** Material to process follows **

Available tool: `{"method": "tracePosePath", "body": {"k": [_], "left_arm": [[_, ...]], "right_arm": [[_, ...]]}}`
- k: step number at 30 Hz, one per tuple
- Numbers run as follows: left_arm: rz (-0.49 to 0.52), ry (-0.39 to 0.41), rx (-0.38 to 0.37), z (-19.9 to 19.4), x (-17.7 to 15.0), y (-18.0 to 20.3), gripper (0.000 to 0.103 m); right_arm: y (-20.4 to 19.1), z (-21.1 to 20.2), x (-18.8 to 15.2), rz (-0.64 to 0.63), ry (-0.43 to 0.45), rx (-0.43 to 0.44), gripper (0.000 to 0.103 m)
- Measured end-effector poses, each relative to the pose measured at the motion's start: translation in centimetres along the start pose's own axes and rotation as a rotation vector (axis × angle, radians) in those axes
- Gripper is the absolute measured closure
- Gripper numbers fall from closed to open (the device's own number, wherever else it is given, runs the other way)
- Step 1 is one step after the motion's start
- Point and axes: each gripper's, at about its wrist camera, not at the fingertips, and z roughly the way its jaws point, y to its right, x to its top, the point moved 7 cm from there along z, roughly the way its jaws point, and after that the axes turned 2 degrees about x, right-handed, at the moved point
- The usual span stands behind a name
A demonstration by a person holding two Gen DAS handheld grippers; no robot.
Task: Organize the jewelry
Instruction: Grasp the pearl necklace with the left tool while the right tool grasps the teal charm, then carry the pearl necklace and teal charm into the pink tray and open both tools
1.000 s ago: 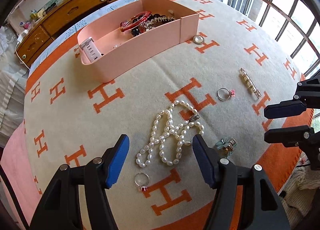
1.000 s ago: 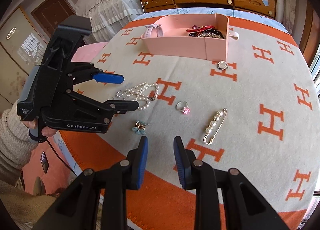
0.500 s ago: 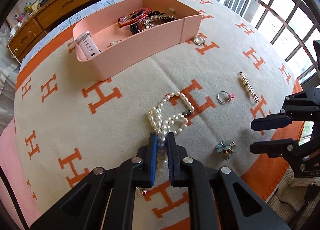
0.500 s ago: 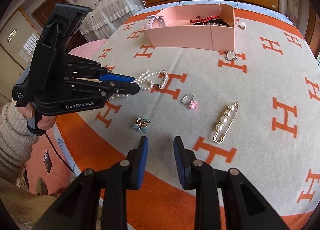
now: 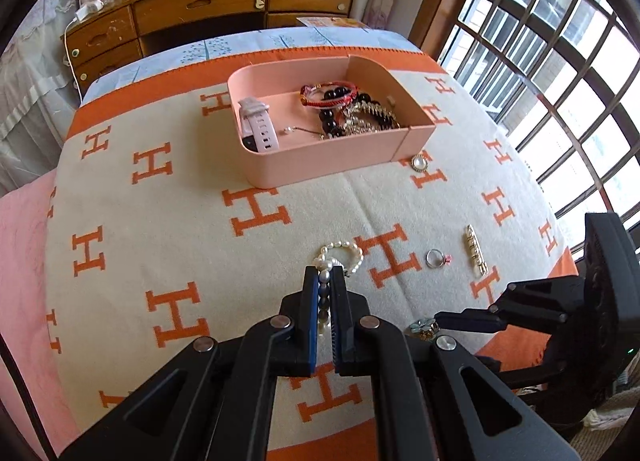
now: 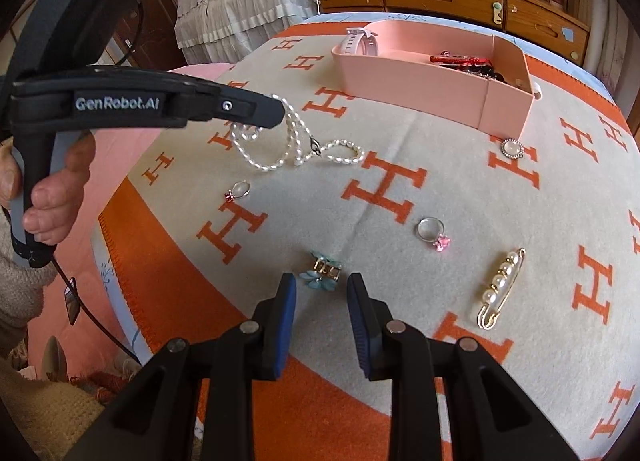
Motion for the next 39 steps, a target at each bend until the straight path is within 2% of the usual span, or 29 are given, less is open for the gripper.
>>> {"method": "tracePosePath", "body": {"k": [10, 13, 23, 31, 39], "left_arm": [[-0.084, 0.125, -0.021, -4.9, 3.5, -0.6, 0.1], [-0.083, 0.166, -0.018, -6.3, 5.0, -0.5, 0.1], [-0.052, 0.266, 0.029, -8.9, 10.7, 1.1, 0.1], [-0.061, 0.272, 0.067, -6.6, 14.3, 1.5, 0.1], [-0.088, 0.21, 0.098, -1.3, 15.3, 0.1, 0.1]], "right_arm": [[-0.3, 0.4, 0.6, -0.028, 0.021, -0.05, 0.08], [0.1, -0.9, 1.6, -0.027, 0.059, -0.059, 0.08], [4.2, -8.3, 10.5, 0.075, 0.275, -0.06, 0.08], [8.4, -8.0, 16.1, 0.201, 0.323, -0.049, 0.08], [10.9, -4.7, 17.0, 0.267, 0.274, -0.052, 0.079]]}}
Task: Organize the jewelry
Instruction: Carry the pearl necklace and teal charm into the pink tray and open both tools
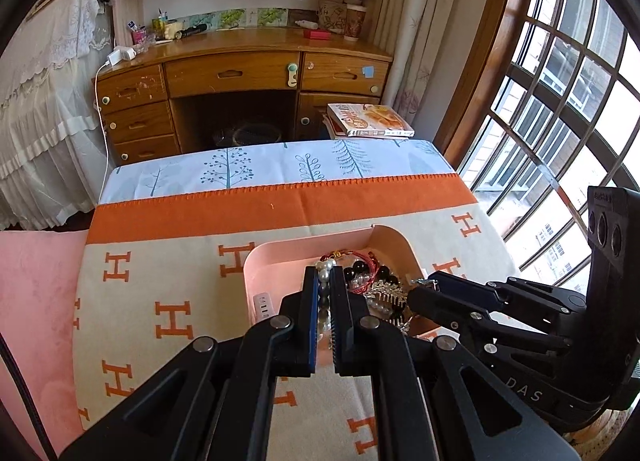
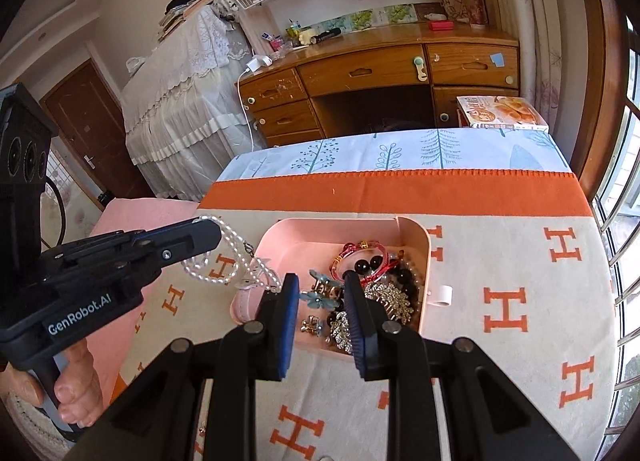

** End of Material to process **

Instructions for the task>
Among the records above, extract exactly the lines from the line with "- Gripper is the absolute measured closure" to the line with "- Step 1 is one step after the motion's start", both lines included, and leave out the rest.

Answer>
- Gripper is the absolute measured closure
- Gripper numbers fall from closed to open (the device's own number, wherever else it is given, runs the other way)
- Step 1 is one step after the motion's start

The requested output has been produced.